/---
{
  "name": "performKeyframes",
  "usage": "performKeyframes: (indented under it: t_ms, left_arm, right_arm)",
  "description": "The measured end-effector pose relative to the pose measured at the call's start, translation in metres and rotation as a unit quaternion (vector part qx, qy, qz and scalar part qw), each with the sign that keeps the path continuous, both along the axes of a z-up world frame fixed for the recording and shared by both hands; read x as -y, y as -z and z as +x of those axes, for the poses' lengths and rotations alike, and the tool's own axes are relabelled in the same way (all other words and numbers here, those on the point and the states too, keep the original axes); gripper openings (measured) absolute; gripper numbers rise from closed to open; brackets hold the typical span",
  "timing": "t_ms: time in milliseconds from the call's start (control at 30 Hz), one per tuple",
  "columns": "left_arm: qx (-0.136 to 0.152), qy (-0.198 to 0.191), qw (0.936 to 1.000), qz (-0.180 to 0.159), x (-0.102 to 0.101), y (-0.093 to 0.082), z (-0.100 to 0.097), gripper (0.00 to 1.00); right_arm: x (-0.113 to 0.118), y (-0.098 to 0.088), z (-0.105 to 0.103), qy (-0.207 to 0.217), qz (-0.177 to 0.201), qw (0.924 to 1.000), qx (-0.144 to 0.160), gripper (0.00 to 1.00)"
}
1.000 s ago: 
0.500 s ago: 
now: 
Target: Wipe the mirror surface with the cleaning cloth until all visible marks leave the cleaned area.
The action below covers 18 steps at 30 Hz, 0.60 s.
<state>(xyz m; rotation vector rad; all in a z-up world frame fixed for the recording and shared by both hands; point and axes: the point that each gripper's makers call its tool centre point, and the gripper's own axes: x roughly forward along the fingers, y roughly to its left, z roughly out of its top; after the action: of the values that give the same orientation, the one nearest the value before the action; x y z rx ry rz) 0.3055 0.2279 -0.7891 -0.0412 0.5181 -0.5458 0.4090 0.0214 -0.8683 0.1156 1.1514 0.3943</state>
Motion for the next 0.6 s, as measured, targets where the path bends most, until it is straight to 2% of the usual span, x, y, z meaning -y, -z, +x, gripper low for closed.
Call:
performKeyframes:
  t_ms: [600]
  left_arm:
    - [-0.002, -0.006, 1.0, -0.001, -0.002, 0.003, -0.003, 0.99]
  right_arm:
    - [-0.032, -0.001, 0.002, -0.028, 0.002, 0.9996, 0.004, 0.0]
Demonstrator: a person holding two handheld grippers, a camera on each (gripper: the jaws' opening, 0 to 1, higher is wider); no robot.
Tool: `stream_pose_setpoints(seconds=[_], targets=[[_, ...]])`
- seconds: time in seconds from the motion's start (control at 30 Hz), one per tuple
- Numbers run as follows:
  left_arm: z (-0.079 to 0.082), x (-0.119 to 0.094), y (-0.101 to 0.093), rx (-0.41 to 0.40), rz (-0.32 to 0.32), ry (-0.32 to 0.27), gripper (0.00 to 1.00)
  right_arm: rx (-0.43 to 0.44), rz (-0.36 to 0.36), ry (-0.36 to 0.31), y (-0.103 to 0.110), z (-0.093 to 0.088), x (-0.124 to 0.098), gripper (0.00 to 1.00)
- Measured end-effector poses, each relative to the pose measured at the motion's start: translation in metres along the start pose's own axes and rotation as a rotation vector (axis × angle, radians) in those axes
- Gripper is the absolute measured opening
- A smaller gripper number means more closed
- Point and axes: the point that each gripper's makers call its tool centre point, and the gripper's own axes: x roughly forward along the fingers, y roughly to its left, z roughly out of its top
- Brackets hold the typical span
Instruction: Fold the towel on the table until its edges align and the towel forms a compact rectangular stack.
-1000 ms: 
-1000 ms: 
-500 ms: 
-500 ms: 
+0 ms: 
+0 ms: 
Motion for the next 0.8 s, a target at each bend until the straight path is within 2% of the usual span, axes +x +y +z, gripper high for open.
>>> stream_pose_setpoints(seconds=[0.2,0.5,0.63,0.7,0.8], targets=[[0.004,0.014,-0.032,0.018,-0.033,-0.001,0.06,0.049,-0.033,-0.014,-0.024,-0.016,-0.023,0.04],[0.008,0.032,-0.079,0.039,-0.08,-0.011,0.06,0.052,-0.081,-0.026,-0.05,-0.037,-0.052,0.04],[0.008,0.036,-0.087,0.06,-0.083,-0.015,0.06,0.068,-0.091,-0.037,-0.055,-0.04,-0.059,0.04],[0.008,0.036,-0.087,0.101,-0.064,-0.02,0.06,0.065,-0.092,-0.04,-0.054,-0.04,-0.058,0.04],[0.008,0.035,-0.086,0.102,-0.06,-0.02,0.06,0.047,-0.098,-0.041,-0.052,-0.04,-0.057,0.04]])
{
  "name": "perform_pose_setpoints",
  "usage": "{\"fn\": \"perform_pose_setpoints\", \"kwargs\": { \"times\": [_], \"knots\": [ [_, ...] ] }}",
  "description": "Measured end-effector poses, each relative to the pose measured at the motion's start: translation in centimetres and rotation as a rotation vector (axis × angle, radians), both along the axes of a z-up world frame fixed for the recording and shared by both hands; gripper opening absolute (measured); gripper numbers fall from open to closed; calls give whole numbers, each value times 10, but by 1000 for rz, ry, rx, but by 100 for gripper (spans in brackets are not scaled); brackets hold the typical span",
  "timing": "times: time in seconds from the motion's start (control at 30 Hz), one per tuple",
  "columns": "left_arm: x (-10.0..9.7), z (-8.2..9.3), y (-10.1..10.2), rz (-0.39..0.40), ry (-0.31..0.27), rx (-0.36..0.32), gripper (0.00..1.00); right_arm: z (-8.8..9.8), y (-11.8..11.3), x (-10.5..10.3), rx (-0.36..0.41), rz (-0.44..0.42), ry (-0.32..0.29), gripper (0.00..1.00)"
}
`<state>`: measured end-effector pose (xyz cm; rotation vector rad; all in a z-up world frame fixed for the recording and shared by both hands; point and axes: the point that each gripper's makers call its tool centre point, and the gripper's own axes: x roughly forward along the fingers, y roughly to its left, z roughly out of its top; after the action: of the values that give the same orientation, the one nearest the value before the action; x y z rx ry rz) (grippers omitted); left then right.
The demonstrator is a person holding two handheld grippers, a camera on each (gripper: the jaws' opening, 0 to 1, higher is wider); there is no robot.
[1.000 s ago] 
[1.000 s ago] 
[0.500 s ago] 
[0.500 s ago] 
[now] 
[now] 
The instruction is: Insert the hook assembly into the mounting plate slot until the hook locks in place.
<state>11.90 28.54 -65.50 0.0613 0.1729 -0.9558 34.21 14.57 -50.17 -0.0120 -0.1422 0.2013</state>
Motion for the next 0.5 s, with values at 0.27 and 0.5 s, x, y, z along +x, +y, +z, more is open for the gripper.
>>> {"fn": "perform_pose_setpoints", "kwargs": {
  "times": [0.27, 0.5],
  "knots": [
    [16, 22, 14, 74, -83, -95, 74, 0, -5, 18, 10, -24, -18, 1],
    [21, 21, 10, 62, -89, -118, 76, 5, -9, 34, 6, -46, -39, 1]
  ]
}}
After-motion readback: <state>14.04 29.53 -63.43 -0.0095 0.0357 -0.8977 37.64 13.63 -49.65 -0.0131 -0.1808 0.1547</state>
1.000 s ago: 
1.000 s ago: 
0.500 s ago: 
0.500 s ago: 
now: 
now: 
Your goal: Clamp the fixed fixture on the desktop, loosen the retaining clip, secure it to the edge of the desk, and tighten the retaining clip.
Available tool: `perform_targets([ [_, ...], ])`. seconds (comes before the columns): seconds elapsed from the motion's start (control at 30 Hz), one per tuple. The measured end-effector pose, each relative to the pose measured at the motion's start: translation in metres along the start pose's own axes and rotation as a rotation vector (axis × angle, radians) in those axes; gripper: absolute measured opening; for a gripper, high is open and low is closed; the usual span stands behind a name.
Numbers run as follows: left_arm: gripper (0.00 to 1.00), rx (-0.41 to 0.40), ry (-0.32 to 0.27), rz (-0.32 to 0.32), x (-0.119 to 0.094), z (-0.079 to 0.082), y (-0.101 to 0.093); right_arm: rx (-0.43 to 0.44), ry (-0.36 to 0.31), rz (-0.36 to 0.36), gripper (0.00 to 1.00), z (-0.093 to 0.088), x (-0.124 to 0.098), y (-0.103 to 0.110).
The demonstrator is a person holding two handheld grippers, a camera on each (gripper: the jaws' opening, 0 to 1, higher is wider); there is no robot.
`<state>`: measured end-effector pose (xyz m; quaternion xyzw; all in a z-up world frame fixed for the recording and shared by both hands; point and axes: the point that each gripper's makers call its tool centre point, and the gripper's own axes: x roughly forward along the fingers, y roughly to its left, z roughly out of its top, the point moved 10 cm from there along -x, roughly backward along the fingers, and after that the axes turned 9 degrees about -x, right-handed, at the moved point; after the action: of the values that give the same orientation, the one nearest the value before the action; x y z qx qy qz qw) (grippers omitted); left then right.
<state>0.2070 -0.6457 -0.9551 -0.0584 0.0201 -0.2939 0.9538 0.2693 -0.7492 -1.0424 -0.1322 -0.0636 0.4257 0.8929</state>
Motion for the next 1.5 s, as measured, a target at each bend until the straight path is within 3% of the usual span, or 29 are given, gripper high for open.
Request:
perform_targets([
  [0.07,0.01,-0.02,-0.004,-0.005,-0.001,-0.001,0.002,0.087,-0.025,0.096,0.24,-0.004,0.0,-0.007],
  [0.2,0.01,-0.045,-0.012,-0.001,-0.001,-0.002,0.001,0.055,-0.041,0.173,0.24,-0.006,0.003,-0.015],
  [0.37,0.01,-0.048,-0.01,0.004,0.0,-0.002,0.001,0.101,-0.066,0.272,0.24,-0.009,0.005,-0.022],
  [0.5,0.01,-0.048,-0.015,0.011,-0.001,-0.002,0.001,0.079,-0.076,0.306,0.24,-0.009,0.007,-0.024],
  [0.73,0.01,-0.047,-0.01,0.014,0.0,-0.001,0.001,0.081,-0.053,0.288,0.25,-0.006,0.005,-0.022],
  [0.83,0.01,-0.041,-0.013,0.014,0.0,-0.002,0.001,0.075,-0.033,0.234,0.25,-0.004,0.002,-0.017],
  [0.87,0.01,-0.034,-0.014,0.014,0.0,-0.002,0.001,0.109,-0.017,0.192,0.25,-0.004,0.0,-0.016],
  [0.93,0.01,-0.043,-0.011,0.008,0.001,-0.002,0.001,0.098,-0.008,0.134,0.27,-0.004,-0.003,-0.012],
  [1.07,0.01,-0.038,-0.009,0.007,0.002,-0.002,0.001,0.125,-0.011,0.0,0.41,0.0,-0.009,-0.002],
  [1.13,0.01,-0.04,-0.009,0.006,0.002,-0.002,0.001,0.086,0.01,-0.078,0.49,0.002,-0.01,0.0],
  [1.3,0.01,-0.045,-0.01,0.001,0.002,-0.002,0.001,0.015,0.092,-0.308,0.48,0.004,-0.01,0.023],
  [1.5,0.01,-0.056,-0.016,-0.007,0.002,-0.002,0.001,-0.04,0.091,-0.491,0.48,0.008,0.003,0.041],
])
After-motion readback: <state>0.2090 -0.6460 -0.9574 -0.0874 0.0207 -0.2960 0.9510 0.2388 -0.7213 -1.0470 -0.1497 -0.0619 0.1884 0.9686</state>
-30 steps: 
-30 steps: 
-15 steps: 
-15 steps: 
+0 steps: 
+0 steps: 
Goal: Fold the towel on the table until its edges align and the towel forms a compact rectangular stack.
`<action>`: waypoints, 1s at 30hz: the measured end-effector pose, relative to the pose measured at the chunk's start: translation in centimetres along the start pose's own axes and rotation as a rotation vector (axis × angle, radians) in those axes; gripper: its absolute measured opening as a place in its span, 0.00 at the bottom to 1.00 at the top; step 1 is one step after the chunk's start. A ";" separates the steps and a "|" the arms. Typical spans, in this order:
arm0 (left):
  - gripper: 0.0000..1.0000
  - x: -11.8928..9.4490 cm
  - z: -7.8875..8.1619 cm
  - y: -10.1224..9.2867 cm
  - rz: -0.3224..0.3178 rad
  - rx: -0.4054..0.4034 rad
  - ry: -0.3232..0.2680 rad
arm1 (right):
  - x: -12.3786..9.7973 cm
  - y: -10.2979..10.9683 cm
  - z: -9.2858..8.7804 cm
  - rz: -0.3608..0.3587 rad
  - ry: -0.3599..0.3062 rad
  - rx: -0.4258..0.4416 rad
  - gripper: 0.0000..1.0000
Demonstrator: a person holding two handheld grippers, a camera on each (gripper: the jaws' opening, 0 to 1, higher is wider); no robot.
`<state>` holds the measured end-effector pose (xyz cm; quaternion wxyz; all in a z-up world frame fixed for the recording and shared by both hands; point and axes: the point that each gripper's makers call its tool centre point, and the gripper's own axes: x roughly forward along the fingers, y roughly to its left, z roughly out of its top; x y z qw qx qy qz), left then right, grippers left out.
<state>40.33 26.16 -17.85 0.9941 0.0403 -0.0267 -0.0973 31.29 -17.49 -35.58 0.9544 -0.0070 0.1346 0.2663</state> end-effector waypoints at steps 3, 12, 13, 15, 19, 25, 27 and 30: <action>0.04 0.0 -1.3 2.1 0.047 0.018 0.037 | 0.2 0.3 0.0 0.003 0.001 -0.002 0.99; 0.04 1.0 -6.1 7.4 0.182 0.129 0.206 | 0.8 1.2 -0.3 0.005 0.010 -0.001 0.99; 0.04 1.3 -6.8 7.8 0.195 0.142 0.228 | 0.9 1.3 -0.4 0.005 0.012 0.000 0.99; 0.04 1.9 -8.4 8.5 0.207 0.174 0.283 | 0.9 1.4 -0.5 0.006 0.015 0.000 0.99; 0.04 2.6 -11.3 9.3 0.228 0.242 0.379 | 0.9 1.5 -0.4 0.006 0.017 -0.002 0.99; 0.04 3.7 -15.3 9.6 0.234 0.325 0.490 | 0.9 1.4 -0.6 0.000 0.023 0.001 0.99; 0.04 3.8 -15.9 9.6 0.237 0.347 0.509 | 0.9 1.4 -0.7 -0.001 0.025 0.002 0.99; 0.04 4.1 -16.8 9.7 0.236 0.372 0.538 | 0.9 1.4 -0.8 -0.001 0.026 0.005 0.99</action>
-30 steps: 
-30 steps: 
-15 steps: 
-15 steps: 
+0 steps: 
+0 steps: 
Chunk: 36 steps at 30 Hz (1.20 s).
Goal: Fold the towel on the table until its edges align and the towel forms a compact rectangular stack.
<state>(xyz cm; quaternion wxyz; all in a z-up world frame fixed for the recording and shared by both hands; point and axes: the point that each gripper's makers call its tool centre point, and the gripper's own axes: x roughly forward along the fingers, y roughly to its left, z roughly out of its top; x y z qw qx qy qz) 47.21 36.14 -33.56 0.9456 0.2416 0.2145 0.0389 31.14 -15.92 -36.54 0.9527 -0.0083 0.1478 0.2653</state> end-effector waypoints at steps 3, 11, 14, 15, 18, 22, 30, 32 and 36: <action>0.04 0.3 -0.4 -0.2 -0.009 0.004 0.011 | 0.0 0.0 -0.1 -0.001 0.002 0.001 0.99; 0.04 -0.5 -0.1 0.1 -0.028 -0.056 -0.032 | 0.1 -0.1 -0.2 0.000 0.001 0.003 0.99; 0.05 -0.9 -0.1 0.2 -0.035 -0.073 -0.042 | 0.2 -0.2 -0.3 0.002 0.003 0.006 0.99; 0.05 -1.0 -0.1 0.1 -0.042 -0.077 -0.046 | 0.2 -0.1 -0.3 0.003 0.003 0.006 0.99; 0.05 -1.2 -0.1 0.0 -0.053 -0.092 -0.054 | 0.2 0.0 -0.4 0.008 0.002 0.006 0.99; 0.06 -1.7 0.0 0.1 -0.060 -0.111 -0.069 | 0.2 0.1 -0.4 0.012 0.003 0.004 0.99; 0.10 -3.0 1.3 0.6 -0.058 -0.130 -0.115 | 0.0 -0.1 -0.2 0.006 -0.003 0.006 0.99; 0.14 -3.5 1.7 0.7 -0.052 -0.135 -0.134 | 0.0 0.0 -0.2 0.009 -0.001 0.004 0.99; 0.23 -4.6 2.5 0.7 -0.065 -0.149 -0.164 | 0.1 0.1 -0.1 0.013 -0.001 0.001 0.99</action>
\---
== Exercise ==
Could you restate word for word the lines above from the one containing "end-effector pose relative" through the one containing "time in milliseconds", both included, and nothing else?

== Task output ==
  "description": "The measured end-effector pose relative to the pose measured at the call's start, translation in metres and rotation as a unit quaternion (vector part qx, qy, qz and scalar part qw), each with the sign that keeps the path continuous, both along the axes of a z-up world frame fixed for the recording and shared by both hands; read x as -y, y as -z and z as +x of those axes, for the poses' lengths and rotations alike, and the tool's own axes are relabelled in the same way (all other words and numbers here, those on the point and the states too, keep the original axes); gripper openings (measured) absolute; gripper numbers rise from closed to open; brackets hold the typical span",
  "timing": "t_ms: time in milliseconds from the call's start (control at 30 Hz), one per tuple",

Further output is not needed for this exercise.